Will Morgan has multiple personalities.
He is Simon in Greensboro, N.C.; and Bob in Norfolk, Va. Here in Madison, we call him Charlie.
Morgan doesn't suffer from a psychological disorder. He's adopted these identities as a voiceover talent for radio stations that take on a persona to compensate for having no live DJs.
Morgan, 36, lives in Lafayette, Calif., in the San Francisco Bay Area, and every word he speaks on Madison's Charlie (105.1 FM) is recorded in the basement of his house.
There, he logs onto his computer, opens his email, and finds the daily scripts sent to him by the radio stations that contract for his services. He creates digital audio files of himself reading the scripts. He compresses them into MP3s and emails them back to the station manager. Hours or days later, a transmitter beams Morgan's voice into thousands of cars, homes and offices across Madison.
Morgan has worked in radio since he was a freshman in college. Back then, he never imagined being cast in the jockless wonderland that's become a cost-cutting staple of 21st-century radio.
"I started out as a disc jockey in Jacksonville, Fla., in 1988," Morgan told me during a recent phone interview. "I liked it so much, I quit college to keep doing it. I moved to California in '97 and I started doing more work in radio production, recording the announcements you'd hear between songs and between the live jocks."
That's when Morgan started making tapes and sending them out to producers at other stations to be used for voiceover promotions. His big break came when KROQ in Los Angeles hired him for production work.
"I started doing more production because I realized that working as a disc jockey didn't offer a lot of job security. One month you're hired, and the next month they want some new guy or new format. There were just too many people in the field exactly like me, and I felt I had to do something to position myself differently."
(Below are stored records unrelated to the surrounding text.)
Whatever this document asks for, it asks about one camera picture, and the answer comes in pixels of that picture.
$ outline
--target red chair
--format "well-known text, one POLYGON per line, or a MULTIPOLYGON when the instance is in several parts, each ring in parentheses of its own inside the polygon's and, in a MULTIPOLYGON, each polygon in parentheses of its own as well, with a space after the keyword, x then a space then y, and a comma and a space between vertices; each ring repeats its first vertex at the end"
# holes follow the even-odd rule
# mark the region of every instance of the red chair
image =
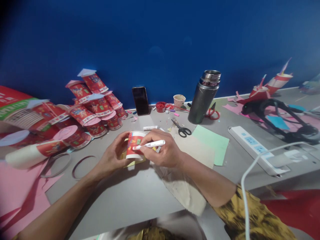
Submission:
POLYGON ((281 221, 320 240, 320 190, 278 192, 287 199, 264 200, 268 209, 281 221))

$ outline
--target red-handled scissors
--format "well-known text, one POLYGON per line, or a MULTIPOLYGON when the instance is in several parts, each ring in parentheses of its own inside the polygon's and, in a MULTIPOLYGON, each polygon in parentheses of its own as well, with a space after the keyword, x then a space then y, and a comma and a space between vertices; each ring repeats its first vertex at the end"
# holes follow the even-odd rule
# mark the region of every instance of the red-handled scissors
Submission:
POLYGON ((206 117, 210 118, 211 120, 217 120, 217 119, 220 118, 220 113, 215 110, 215 107, 216 107, 216 103, 214 103, 214 104, 212 105, 212 107, 209 108, 209 114, 206 115, 206 117), (217 115, 218 115, 216 118, 212 117, 212 115, 213 115, 214 113, 217 113, 217 115))

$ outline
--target blue paper
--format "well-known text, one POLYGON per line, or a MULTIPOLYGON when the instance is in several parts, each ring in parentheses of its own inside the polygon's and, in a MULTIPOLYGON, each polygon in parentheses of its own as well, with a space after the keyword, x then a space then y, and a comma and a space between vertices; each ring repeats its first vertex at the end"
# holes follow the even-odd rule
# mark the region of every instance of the blue paper
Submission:
POLYGON ((306 111, 306 109, 304 107, 301 107, 299 105, 289 104, 288 106, 292 107, 292 108, 295 108, 295 109, 298 109, 298 110, 301 110, 301 111, 306 111))
POLYGON ((286 125, 286 123, 281 117, 267 116, 267 119, 277 128, 290 130, 290 128, 286 125))

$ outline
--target power strip
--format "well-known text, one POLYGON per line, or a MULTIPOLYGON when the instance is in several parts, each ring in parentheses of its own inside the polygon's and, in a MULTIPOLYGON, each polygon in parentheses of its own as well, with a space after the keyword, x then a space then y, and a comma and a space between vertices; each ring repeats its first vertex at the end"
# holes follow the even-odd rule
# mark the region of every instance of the power strip
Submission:
MULTIPOLYGON (((246 130, 242 127, 231 127, 229 128, 229 133, 234 137, 234 139, 240 143, 240 145, 255 159, 260 153, 267 151, 267 149, 259 143, 254 137, 252 137, 246 130)), ((260 157, 258 164, 266 171, 270 176, 278 176, 285 172, 289 172, 290 168, 287 166, 282 166, 280 168, 274 167, 269 163, 268 158, 274 157, 272 153, 266 153, 260 157)))

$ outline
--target phone screen
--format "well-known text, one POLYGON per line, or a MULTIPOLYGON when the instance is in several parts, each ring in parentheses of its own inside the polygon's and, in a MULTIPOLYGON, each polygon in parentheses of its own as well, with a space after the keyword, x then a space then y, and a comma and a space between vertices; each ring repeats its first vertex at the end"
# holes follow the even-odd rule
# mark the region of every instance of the phone screen
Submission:
POLYGON ((149 114, 149 104, 145 87, 132 88, 134 103, 136 104, 138 115, 149 114))

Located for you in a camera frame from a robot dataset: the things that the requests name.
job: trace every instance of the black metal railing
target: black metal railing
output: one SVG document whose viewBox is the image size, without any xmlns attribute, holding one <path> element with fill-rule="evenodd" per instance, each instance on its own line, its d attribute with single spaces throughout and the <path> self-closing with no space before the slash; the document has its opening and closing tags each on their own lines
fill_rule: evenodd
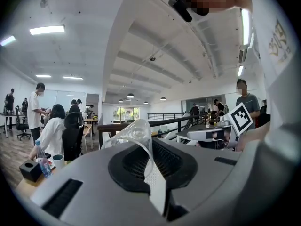
<svg viewBox="0 0 301 226">
<path fill-rule="evenodd" d="M 187 123 L 184 126 L 181 126 L 182 121 L 187 121 Z M 157 137 L 157 136 L 161 136 L 161 135 L 164 135 L 164 134 L 168 134 L 169 132 L 176 131 L 176 130 L 178 130 L 178 132 L 180 132 L 182 128 L 187 129 L 190 125 L 199 124 L 199 121 L 201 121 L 200 124 L 204 123 L 203 117 L 201 115 L 193 115 L 193 116 L 186 116 L 186 117 L 181 117 L 181 118 L 176 118 L 176 119 L 169 119 L 169 120 L 162 120 L 162 121 L 149 121 L 149 124 L 150 124 L 151 127 L 155 127 L 155 126 L 162 126 L 162 125 L 167 125 L 167 124 L 176 123 L 176 122 L 178 123 L 177 128 L 175 128 L 173 130 L 168 130 L 168 131 L 165 131 L 165 132 L 162 132 L 160 134 L 156 134 L 156 135 L 152 136 L 152 137 Z M 116 135 L 116 131 L 123 130 L 129 124 L 130 123 L 98 125 L 97 129 L 98 129 L 98 135 L 99 135 L 99 148 L 101 148 L 102 145 L 103 145 L 103 132 L 110 132 L 111 137 L 113 137 L 114 135 Z"/>
<path fill-rule="evenodd" d="M 182 113 L 147 113 L 147 118 L 154 121 L 163 121 L 182 118 Z"/>
</svg>

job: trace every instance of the office chair
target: office chair
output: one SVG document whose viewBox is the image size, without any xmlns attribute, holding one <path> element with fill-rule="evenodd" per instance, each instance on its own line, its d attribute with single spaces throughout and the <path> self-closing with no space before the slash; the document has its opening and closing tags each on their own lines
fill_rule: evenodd
<svg viewBox="0 0 301 226">
<path fill-rule="evenodd" d="M 21 141 L 21 138 L 22 137 L 28 137 L 28 139 L 30 139 L 31 137 L 31 134 L 29 133 L 25 133 L 25 131 L 27 129 L 29 129 L 29 126 L 28 124 L 25 123 L 25 120 L 27 120 L 27 118 L 23 118 L 23 123 L 20 123 L 20 117 L 19 117 L 19 109 L 16 108 L 16 119 L 17 119 L 17 124 L 16 124 L 16 127 L 17 127 L 17 130 L 20 130 L 22 131 L 21 134 L 17 135 L 17 138 Z"/>
<path fill-rule="evenodd" d="M 65 161 L 73 161 L 81 155 L 81 139 L 84 133 L 81 112 L 72 112 L 64 120 L 66 129 L 62 140 Z"/>
</svg>

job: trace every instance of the white mug
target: white mug
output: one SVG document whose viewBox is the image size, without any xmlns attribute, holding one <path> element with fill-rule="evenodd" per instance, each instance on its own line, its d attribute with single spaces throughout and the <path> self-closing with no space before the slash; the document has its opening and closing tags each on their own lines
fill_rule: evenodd
<svg viewBox="0 0 301 226">
<path fill-rule="evenodd" d="M 52 157 L 56 169 L 60 170 L 65 166 L 64 155 L 57 154 Z"/>
</svg>

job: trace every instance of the floor
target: floor
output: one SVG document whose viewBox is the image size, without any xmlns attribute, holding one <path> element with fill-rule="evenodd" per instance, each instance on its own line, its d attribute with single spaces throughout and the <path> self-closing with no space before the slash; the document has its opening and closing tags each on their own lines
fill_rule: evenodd
<svg viewBox="0 0 301 226">
<path fill-rule="evenodd" d="M 18 140 L 16 136 L 21 132 L 17 131 L 15 126 L 13 126 L 11 132 L 8 132 L 8 138 L 5 137 L 3 128 L 0 128 L 0 130 L 0 168 L 9 185 L 12 188 L 16 188 L 23 178 L 19 166 L 28 160 L 28 155 L 33 147 L 33 141 L 32 138 L 30 140 L 28 138 L 22 138 L 22 141 Z M 99 139 L 97 125 L 93 125 L 93 130 L 93 150 L 90 147 L 89 135 L 86 137 L 88 152 L 98 150 Z"/>
</svg>

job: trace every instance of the black box
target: black box
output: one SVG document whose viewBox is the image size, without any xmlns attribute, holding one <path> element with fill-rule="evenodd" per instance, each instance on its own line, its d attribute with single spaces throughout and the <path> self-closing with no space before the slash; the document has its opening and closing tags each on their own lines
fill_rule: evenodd
<svg viewBox="0 0 301 226">
<path fill-rule="evenodd" d="M 41 176 L 42 171 L 40 165 L 32 160 L 27 160 L 19 167 L 23 177 L 32 182 L 36 182 Z"/>
</svg>

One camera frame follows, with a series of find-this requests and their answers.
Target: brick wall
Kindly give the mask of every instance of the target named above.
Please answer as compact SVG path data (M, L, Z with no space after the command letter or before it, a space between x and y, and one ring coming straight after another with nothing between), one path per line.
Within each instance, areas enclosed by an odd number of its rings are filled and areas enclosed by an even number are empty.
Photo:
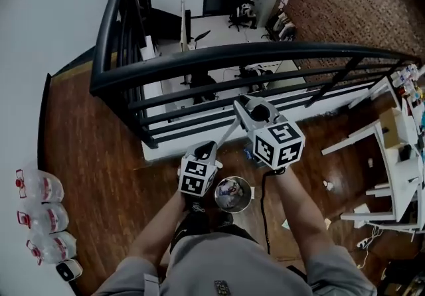
M348 42L425 57L424 1L289 0L286 13L300 41Z

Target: plastic water jug
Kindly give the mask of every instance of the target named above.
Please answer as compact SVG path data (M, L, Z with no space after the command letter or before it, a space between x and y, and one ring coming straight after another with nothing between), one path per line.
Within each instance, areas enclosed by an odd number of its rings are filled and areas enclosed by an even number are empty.
M77 254L76 239L66 231L50 235L31 231L27 248L37 258L38 265L42 262L57 264Z
M30 204L26 210L17 211L18 223L40 234L63 231L68 226L68 214L59 203Z
M17 170L16 186L19 197L38 202L61 202L64 189L59 179L40 170Z

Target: wooden floor
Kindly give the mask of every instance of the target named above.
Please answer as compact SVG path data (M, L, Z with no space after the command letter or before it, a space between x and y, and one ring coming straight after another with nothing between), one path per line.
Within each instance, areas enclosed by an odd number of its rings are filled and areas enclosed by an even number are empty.
M70 216L68 231L77 238L78 261L84 268L77 285L90 295L115 270L137 234L166 203L177 188L180 158L148 165L138 139L98 98L88 93L86 70L53 78L46 114L45 151L47 170L60 178L65 189L63 204ZM332 220L329 232L336 244L345 246L362 264L365 252L356 243L370 236L370 227L359 230L339 219L340 213L361 204L364 191L386 181L381 154L374 138L358 142L325 157L321 149L350 132L376 120L377 111L391 106L383 97L374 106L315 117L299 123L306 136L301 161L294 171L322 210ZM235 216L265 246L260 213L260 181L263 171L245 159L244 141L226 144L218 154L224 169L216 181L230 175L244 177L256 186L256 198L246 211ZM369 168L368 159L373 159ZM329 192L323 180L335 184ZM282 265L303 269L299 251L289 230L281 227L285 216L270 178L265 201L271 253ZM388 200L368 199L373 210L387 211ZM413 258L419 242L408 234L385 232L372 245L364 272L375 284L388 259Z

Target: shoe
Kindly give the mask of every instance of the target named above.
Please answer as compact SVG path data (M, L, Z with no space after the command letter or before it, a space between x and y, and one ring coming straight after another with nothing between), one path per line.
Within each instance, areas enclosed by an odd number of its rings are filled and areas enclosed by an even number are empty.
M220 212L217 216L217 229L233 225L233 215L228 212Z
M190 194L185 194L185 200L185 210L189 210L189 212L205 212L203 199L191 196Z

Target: red label
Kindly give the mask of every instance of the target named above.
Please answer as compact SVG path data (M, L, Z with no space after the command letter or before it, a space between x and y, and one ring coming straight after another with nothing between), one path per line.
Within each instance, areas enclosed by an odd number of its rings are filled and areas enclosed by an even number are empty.
M54 239L54 241L58 244L62 259L66 259L67 249L66 249L65 243L62 240L60 240L60 238L57 238L57 237Z
M56 232L56 219L51 208L47 209L48 217L50 218L50 232Z
M43 182L44 182L44 193L43 193L42 199L46 200L48 198L48 181L47 181L47 178L44 178Z
Morgan started his own business, Groove Tools, a company that offers sound effects and other resources for radio station production departments. Today, he earns his living through freelance voiceover work and Groove Tools sales. His story reflects the way careers in radio have changed over the past 20 years.
Morgan says voiceover work requires its own set of skills.
"I try to do something that makes each character unique. It's sad the way that radio has become so homogenized, and I try to make up for that at least a little bit by doing something different with my voice.
"When I auditioned for Charlie, I thought about the kind of music the station would be playing in making a decision about what voice to use. It was all basic hits from the '80s and '90s, so I thought Charlie should be a no-frills, honest, humble kind of guy. He can be a little bit snide, mostly to show that he doesn't take himself too seriously."
Every so often, Morgan says, he goes online to hear himself being broadcast on radio stations across America.
"I haven't gotten over how strange it is. I'm like, wow, this is very surreal."